> [Archived] Interviews
Interview with Nicolas Joel, the Director of the Paris Opera
Mr. Nicolas Joel, the year 2014 is a special one. After spending many years managing some important opera ensembles you are going to return to your profession, as a stage director. Could you tell us something about some of your projects?
There are many operas that I would like to enact, which I haven’t been able to do so far. For the time being I have a project for the production of a work at the Israeli Opera in Tel Aviv and I hope that there are going to be more invitations. At the Théâtre du Capitole in Toulouse there is an entire repertoire I have accomplished and which is still being performed.
One of your projects, when you were assigned the Director of the Paris Opera in 2009, was a studio, a studio for the young singers, a campus – as you entitled it. Has it been accomplished?
No, it hasn’t been entirely accomplished, but it is on the right tack. We don’t have any students attending it yet, the project hasn’t been completed yet. However, we have the Lyric Studio for the young singers, and we also have the Orchestra Academy for the instrumental performers.
Mr. Noel, are there any young people interested in these studios dedicated to their artistry?
Certainly there are, because we provide them with a high education according to the conservatory studies and it is addressed to the young professionals who are at the beginning of their career and artistry.
Let’s return to the Director of the Paris Opera. Are there any particular projects that have been accomplished and mean something special to you?
The big project – natural for a lyric theatre – was and it still is to put the music in the headlines. Thus, we named the conductor Philippe Jordan as a music director. He achieved distinguished results with our orchestra – a great public success and a high bench mark from the musical critics.
Regarding the repertoire, which are the works that you brought off?
There were several projects, but perhaps the complete works, Wagner’s Tetralogy produced for the first time at the Paris Opera after more than fifty years was the topmost. This was for sure an enormous project to all accounts and it has been accomplished. We can’t get round the debates on such kind of projects, but the result was all too good. There have also been works I cherish kindly, the ones less known from the Italian repertoire, as Francesca da Rimini by Zandonai or Andrea Chenier by Umberto Giordano – a repertoire that I care for very much and which I brought out.

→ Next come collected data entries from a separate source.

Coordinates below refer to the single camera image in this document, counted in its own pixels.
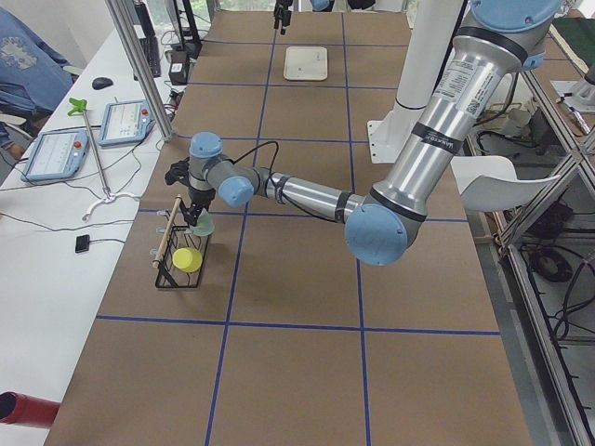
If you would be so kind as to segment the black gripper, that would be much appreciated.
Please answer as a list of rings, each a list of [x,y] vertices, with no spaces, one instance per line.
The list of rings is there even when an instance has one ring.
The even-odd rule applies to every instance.
[[[281,28],[281,34],[285,34],[288,26],[290,25],[290,14],[285,12],[291,11],[292,5],[293,0],[275,1],[274,13],[277,14],[275,16],[275,29],[279,30]]]
[[[215,199],[215,190],[208,188],[206,190],[196,189],[194,186],[188,187],[191,205],[181,204],[181,213],[184,221],[189,226],[204,226],[207,222],[207,211],[212,201]]]

You were told about Richard Wagner by two important people, namely the producer Patrice Chéreau and the conductor Pierre Boulez. You have finally managed to accomplish this project after almost forty years. Which was the cast for the tetralogy in Paris in 2013?
We had the best Wagner musicians from all over the countries – many from Germany and the Anglo-Saxon countries, Englishmen and North-Americans.
How did the audience in Paris receive this project on Wagner?
Very well; it was a great success and, I would take advantage of a contemporary adjective by saying it was a commercial success, an uppermost success which has evoked the public’s interest.
We are in the half season 2013-2014. Which are its distinctive marks?
We re-staged an interesting production of the Werther opera by Jules Massenet, with our French tenor Roberto Alagna in the title part,that was a big success, with the French conductor Michel Plasson, who is an authority in this kind of music. We are preparing an opus which is seldom performed on stage - La Fanciulla del West by Puccini, that I think it has never been staged at the Paris Opera and, I also think that it is one of Puccini’s masterpieces, having a thrilling orchestration and consonance. I’m looking forward to presenting it to the Paris audience. The producer is Nikolaus Lehnhoff from Germany, and the production is going to be something between traditional and modern. There is a modern atmosphere, but the classical consistency of the opera is held in estimation.
Let’s go back to the stage producer Nicolas Joel, who enchanted us with the mounting up of the Oedip opera. We would like you to tell us whether you are interested in contemporary opera.
Yes, I am interested in it because contemporary opera represents contemporary dramaturgy. At the Paris Opera we staged a brand-new work, commissioned, that has the title Akhmatova and it was composed by Bruno Mantovani – a young French composer. I have to admit that I am very interested in contemporary creations.
Thank you, Mr. Nicolas Joel for this interview. Are there any thoughts you would like to communicate to the Romanian audience?
As we are still at the beginning of the year, I wish Radio Romania listeners, a Happy New Year! I have a personal important project and a big wish: to return to Romania and visit it after many years. I wish I could visit the cloisters in Moldavia and other ones, as well. This is my great nostalgia. I love your country very much.